[Start of Attachment]

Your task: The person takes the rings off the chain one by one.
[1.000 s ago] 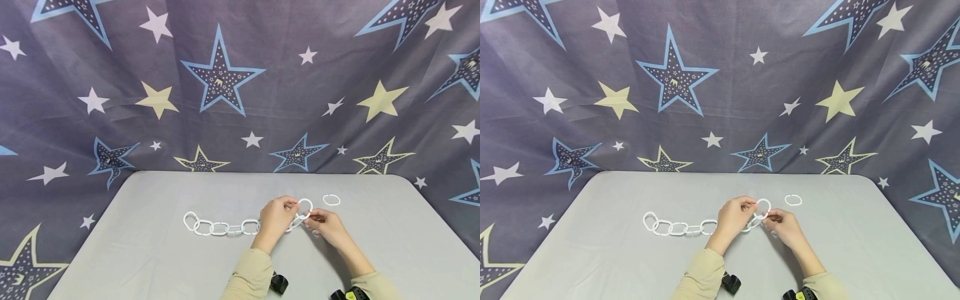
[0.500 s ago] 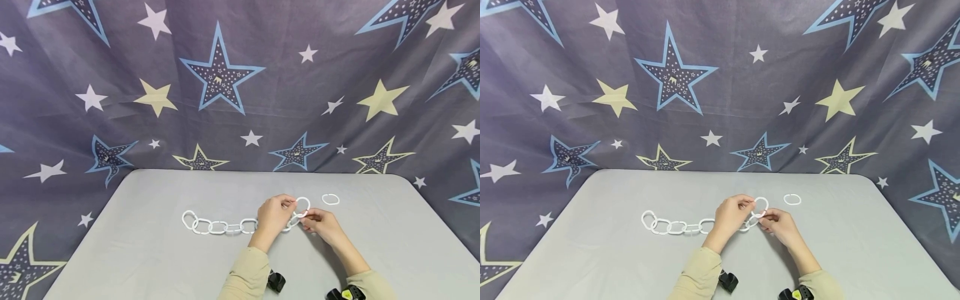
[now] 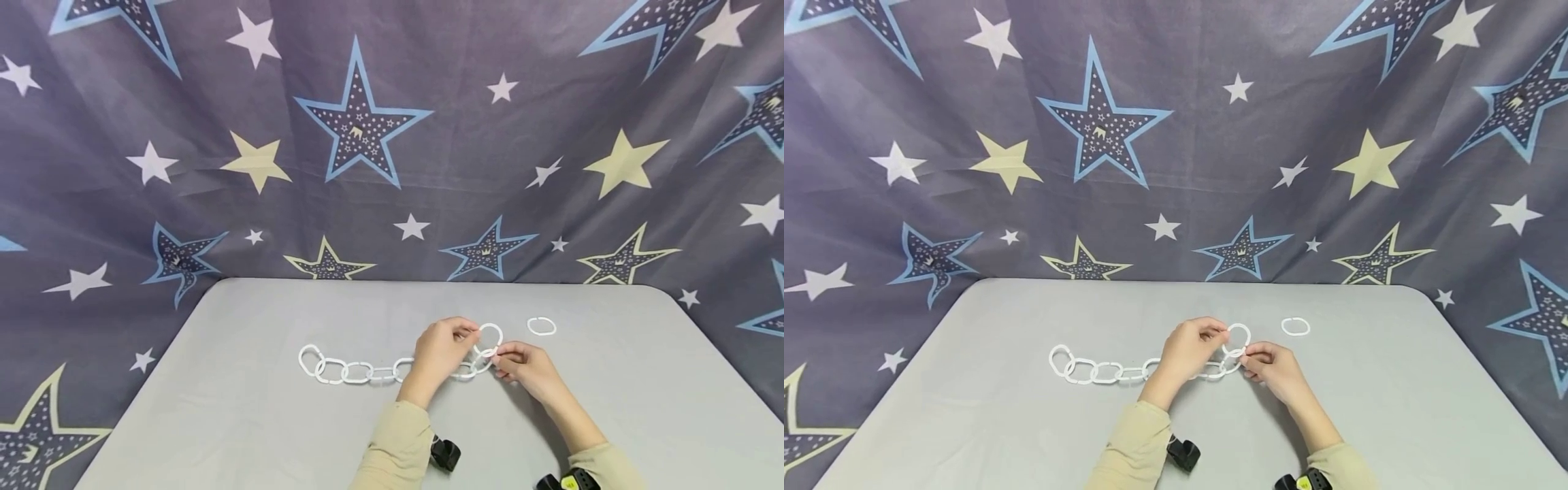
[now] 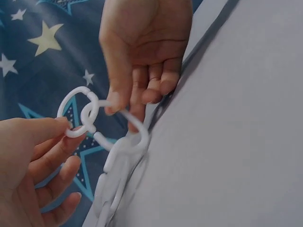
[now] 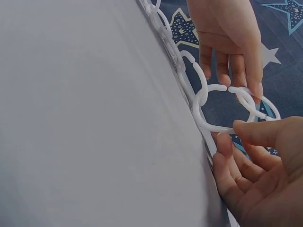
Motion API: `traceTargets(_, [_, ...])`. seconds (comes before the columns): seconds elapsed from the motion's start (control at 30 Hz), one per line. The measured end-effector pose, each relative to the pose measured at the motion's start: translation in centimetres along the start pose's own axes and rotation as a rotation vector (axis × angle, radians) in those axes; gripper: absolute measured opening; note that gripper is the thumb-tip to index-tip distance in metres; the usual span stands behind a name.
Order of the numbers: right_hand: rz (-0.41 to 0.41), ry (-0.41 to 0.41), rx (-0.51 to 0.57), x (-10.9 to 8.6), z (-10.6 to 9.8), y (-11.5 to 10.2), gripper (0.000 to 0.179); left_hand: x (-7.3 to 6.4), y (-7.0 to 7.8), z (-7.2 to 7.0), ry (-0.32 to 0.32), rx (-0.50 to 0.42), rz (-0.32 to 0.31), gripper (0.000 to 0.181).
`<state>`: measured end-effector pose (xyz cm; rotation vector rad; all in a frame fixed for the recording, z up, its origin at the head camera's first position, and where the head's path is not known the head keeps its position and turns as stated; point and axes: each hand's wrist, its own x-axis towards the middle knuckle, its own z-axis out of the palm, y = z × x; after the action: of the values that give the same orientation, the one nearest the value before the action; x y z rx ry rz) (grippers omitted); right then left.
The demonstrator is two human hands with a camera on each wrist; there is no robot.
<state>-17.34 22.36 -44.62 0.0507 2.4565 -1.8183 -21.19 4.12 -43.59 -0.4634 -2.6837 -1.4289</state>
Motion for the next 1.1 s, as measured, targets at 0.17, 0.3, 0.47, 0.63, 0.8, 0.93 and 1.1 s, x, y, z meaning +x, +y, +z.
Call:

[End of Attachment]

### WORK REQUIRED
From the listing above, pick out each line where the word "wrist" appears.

### SOLUTION TO THE EXERCISE
`<state>`: measured end-effector pose (xyz cm; rotation vector rad; all in a frame fixed for the recording, z up, its origin at the head camera's first position, and where the head's path is not known the head keeps its position and turns as stated; point and axes: each hand's wrist, its own x-axis towards the middle knuckle, its own z-axis out of the palm, y = z × x; after the action: of the values that give the same orientation, the one nearest the value before the action; x y z rx ry rz) (grippers omitted); right then left.
The demonstrator is two human hands with a camera on each wrist; there is no robot.

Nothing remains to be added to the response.